Oleh: Azhari
Cinta adalah bahasa yang tidak perlu diterjemahkan. Ia tidak butuh huruf, tidak butuh suara, namun bisa dirasakan dalam tatapan, perhatian, dan pengorbanan. Di dalam keluarga, cinta bukan hanya tentang kata “sayang”, tetapi tentang bagaimana seseorang memilih untuk tetap tinggal ketika badai datang, tetap tersenyum ketika beban terasa berat, dan tetap berdoa ketika jarak membentang.
Dalam kehidupan yang serba cepat hari ini, banyak orang berbicara tentang cinta dalam konteks pasangan atau asmara, tetapi jarang yang menyadari bahwa cinta paling tulus justru hidup dalam ruang keluarga. Cinta seorang ayah yang berangkat pagi dan pulang larut malam demi sesuap nasi. Cinta seorang ibu yang tetap tersenyum meski lelah mengurus rumah dan anak-anak. Cinta seorang anak yang diam-diam menabung agar bisa memberi hadiah kecil untuk orang tuanya.

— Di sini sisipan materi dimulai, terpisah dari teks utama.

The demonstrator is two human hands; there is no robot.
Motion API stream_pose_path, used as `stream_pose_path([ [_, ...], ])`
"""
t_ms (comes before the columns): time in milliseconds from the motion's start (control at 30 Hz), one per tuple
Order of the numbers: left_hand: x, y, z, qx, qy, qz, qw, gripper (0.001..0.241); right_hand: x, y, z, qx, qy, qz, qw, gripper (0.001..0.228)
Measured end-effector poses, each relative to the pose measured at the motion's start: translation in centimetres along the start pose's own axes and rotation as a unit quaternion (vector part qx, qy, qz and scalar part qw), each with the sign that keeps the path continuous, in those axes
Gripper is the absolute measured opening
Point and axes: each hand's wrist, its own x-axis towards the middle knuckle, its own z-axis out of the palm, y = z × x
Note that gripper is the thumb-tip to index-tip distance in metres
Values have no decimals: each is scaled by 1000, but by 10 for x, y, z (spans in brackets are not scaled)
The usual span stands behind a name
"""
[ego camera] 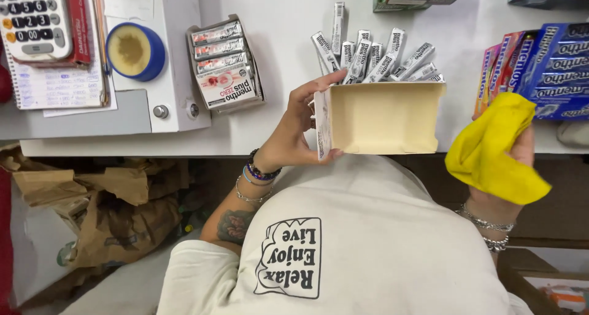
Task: Organizing and cleaning small product packages like gum and mints at a checkout counter using a cloth.
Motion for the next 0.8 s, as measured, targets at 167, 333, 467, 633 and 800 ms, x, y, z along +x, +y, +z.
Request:
stream_pose_path([
  [167, 34, 9, 23, 135, -35, 24, 990, 77, -34, -20, -20, -315, -10, -407, 858, 34],
  [333, 58, -13, 72, 122, -97, 95, 983, 68, -81, -60, 19, -514, 18, -500, 697, 30],
  [467, 57, -12, 119, 214, -165, 212, 939, 37, -81, -45, 33, -585, 85, -487, 643, 29],
  [633, 48, -54, 142, 237, -134, 281, 920, 57, -81, -27, 19, -491, 30, -495, 716, 24],
  [800, 54, -58, 145, 200, -172, 252, 931, 56, -90, -19, 18, -460, -53, -481, 745, 17],
])
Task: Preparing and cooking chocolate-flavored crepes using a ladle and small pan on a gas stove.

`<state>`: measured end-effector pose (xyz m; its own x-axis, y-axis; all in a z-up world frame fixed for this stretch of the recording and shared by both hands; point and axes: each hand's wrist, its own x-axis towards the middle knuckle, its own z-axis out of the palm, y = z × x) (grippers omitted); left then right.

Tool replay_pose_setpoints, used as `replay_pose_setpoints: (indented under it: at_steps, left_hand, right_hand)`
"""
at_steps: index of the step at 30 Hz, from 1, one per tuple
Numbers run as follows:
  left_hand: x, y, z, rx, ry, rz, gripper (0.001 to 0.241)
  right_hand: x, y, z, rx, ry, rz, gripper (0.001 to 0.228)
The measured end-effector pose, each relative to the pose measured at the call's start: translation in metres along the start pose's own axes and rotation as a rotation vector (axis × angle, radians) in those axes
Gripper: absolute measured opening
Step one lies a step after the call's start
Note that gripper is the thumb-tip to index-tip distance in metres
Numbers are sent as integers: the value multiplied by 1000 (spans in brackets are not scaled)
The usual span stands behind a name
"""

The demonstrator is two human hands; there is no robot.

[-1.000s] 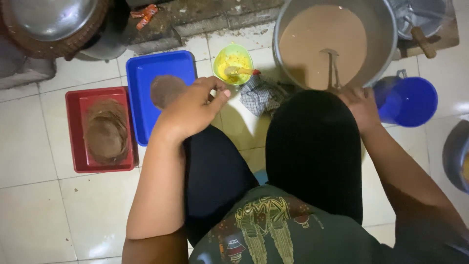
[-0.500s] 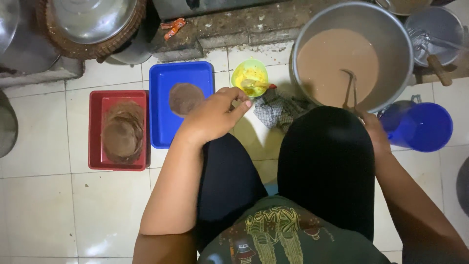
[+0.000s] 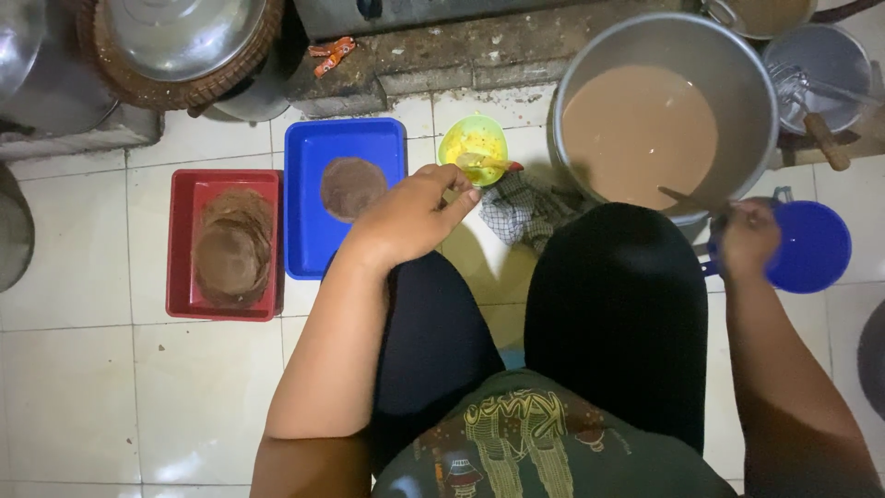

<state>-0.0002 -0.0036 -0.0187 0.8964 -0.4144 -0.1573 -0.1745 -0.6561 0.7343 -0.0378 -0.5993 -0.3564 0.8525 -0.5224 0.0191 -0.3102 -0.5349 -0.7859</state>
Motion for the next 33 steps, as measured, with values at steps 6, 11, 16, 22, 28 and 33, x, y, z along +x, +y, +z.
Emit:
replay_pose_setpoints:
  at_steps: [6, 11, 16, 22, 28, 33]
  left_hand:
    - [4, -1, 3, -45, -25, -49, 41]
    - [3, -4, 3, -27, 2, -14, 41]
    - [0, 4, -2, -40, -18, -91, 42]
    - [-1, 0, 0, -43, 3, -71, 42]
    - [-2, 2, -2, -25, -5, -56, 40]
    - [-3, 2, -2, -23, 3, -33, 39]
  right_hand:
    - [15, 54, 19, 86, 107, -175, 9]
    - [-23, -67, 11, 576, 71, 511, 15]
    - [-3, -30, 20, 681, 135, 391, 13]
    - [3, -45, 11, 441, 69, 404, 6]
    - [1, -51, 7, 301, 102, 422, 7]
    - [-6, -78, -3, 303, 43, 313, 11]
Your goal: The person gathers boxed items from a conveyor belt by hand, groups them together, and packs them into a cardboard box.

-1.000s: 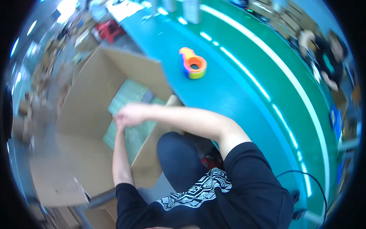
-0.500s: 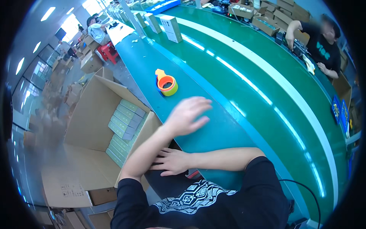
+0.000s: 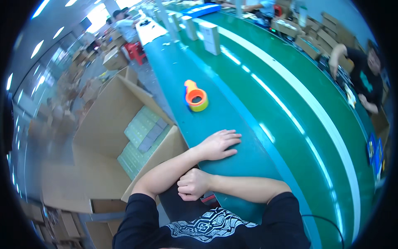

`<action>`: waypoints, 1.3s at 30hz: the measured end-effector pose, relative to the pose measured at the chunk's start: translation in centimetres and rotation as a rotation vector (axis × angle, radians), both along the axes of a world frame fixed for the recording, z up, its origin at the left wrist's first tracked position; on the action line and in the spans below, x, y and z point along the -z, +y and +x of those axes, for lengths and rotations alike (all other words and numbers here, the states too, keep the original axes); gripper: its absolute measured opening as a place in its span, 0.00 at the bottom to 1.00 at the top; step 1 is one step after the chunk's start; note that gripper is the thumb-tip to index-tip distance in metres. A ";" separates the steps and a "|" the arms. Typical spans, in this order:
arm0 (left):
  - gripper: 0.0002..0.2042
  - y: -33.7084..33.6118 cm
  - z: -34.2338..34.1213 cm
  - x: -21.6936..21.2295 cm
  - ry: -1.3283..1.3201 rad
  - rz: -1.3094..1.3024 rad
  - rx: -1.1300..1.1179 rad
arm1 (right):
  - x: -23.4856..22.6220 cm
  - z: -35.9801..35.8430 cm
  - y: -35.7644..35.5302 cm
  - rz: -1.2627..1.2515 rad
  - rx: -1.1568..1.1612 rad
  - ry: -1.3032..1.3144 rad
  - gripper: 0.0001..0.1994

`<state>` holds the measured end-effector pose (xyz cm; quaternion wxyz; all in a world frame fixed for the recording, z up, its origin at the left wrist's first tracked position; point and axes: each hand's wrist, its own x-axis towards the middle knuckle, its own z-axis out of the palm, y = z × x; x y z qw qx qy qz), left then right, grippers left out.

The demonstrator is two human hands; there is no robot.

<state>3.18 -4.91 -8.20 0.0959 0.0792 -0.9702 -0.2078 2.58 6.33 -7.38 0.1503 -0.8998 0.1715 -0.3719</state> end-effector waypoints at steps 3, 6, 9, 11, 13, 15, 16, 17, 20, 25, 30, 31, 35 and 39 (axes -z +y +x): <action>0.20 0.5 -0.6 0.3 0.069 -0.029 -0.010 | 0.2 0.5 0.1 0.139 -0.041 0.100 0.12; 0.16 0.4 0.1 0.0 0.105 -0.013 -0.027 | 1.1 1.2 -0.6 0.323 -0.028 0.158 0.14; 0.13 0.5 0.3 -0.5 0.129 0.067 -0.033 | 3.8 1.8 -1.1 0.267 0.020 0.084 0.17; 0.10 0.3 0.2 -0.5 0.215 0.075 -0.065 | 4.1 1.8 -1.2 0.268 0.029 0.110 0.17; 0.10 0.2 0.1 -0.6 0.257 0.091 -0.065 | 4.1 1.7 -1.2 0.277 0.057 0.158 0.18; 0.10 0.0 0.5 -1.4 0.267 0.040 -0.032 | 3.6 1.5 -1.0 0.310 0.064 0.166 0.19; 0.11 0.1 0.6 -1.7 0.273 0.016 -0.013 | 3.2 1.5 -0.9 0.341 0.050 0.174 0.20; 0.11 0.1 0.8 -2.1 0.275 0.023 0.004 | 2.9 1.5 -1.0 0.373 0.028 0.181 0.20; 0.11 0.2 1.1 -2.8 0.223 0.053 0.023 | 2.7 1.3 -1.0 0.378 0.051 0.204 0.21; 0.11 0.5 0.9 -2.8 0.269 0.092 -0.039 | 3.4 1.4 -1.0 0.379 0.047 0.240 0.22; 0.12 0.5 0.8 -2.5 0.263 0.100 -0.139 | 3.5 1.5 -0.9 0.400 0.051 0.243 0.22; 0.12 0.5 0.8 -2.5 0.259 0.091 -0.138 | 3.3 1.5 -0.9 0.405 0.048 0.244 0.22; 0.13 0.6 1.1 -3.0 0.233 0.074 -0.084 | 2.9 1.4 -0.8 0.415 0.038 0.236 0.23; 0.13 0.7 1.4 -3.2 0.214 0.079 -0.066 | 2.9 1.4 -0.9 0.410 0.035 0.225 0.23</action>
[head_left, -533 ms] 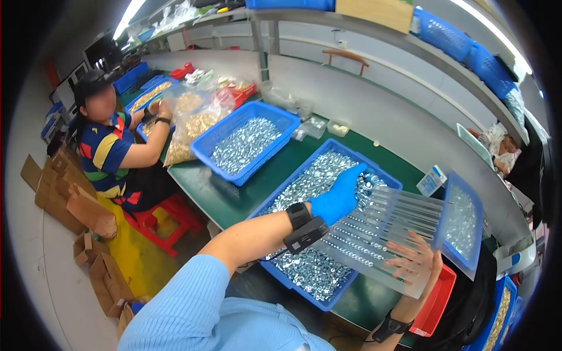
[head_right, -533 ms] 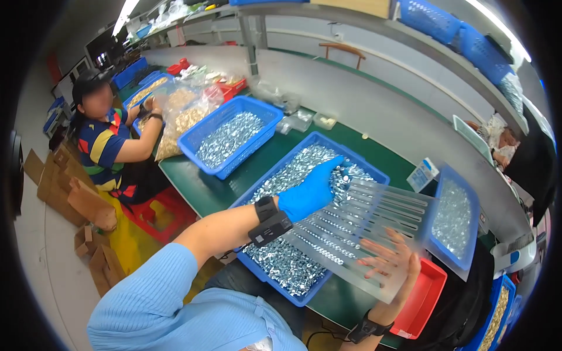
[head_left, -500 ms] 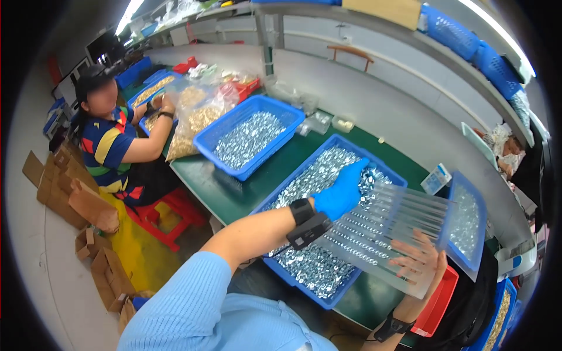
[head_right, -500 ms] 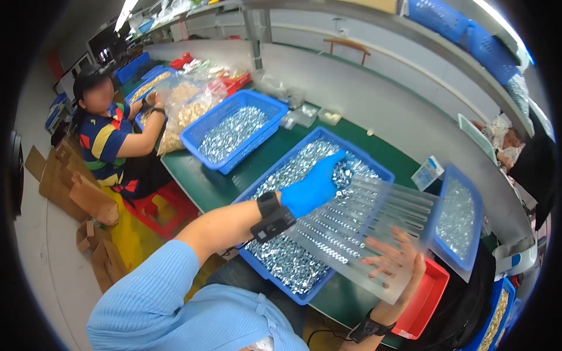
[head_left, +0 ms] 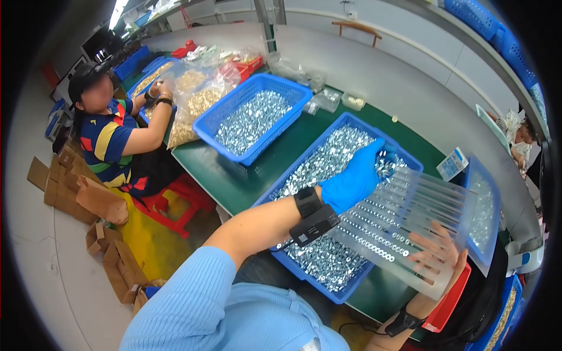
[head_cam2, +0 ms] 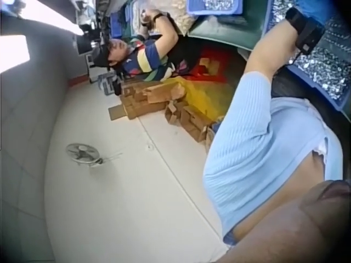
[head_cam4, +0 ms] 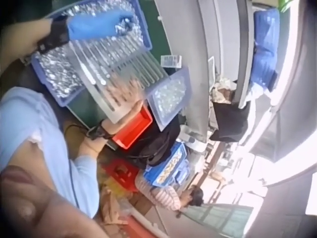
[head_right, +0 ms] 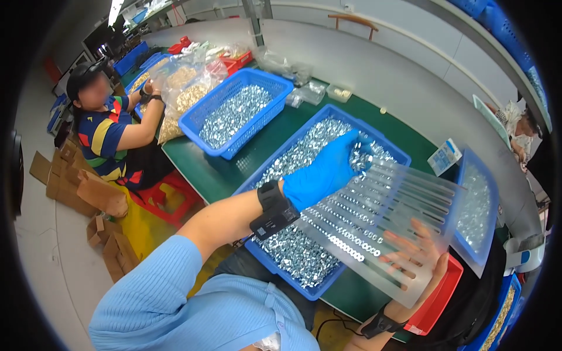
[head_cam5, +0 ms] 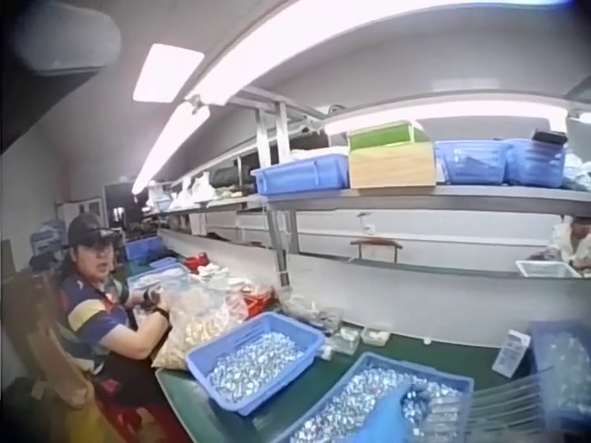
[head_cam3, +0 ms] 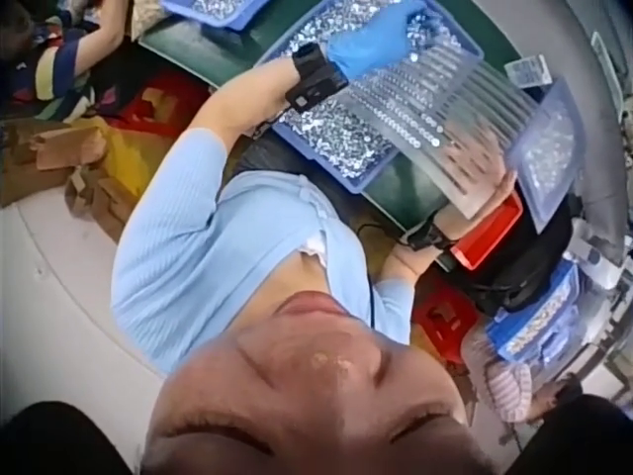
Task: Sorting small metal or plastic components into a grid tray using an alignment template.
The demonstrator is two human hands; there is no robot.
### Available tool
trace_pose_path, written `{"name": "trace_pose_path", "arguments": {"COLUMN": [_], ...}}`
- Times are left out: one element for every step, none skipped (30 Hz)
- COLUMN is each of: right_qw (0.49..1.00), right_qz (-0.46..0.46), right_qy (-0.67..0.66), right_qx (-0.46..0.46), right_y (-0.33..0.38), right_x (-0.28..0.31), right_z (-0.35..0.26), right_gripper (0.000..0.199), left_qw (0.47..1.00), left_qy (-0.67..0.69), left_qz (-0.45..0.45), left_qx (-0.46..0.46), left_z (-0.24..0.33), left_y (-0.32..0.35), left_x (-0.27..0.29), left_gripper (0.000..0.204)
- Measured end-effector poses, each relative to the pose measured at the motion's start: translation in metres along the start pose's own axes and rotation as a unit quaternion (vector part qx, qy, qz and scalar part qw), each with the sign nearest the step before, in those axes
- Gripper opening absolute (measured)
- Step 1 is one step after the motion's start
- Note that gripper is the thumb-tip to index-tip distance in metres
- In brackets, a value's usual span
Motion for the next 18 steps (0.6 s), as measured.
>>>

Semua itu adalah bentuk cinta sejati yang tak banyak kata, tapi dalam maknanya.
Keluarga adalah sekolah pertama tentang arti cinta. Di sanalah kita belajar bahwa cinta bukan hanya menerima, tetapi memberi. Bukan sekadar memiliki, tetapi memahami. Tidak selalu indah, namun selalu bermakna. Kadang cinta dalam keluarga diuji oleh miskomunikasi, perbedaan pendapat, atau kesalahpahaman kecil, tetapi justru di situlah nilai cinta diuji—mampukah kita tetap memeluk meski hati sempat terluka?
Cinta dalam keluarga juga bukan hanya hubungan darah, melainkan hubungan jiwa. Ada keluarga yang lahir dari ikatan resmi, tetapi hampa kasih. Namun ada pula keluarga yang terjalin dari kasih dan empati, meski tidak sedarah. Di sinilah cinta membuktikan bahwa ia lebih kuat dari sekadar nama di kartu keluarga—ia adalah energi yang menyatukan manusia dalam kehangatan.
Ketika dunia luar semakin keras, keluarga adalah tempat pulang paling lembut. Saat hidup dipenuhi ambisi dan kesibukan, keluarga mengingatkan bahwa bahagia tidak selalu soal harta, tapi tentang bersama. Duduk makan di meja yang sederhana bisa terasa lebih nikmat dibanding pesta mewah, jika di sana ada tawa dan doa.
Maka, arti cinta dalam keluarga bukan sekadar tentang siapa yang paling berkorban, melainkan siapa yang paling mampu memahami. Bukan siapa yang paling benar, tetapi siapa yang paling rela mengalah demi damai. Di dalam cinta keluarga yang sejati, tidak ada yang kalah—semuanya menang, karena mereka memilih untuk tetap bersama.
Dan pada akhirnya, ketika usia menua dan waktu perlahan memisahkan, yang tersisa bukanlah harta atau jabatan, melainkan kenangan cinta dalam keluarga: senyum ibu, nasihat ayah, pelukan anak, dan doa yang tidak pernah putus. Itulah harta paling berharga, yang tak bisa dibeli oleh dunia.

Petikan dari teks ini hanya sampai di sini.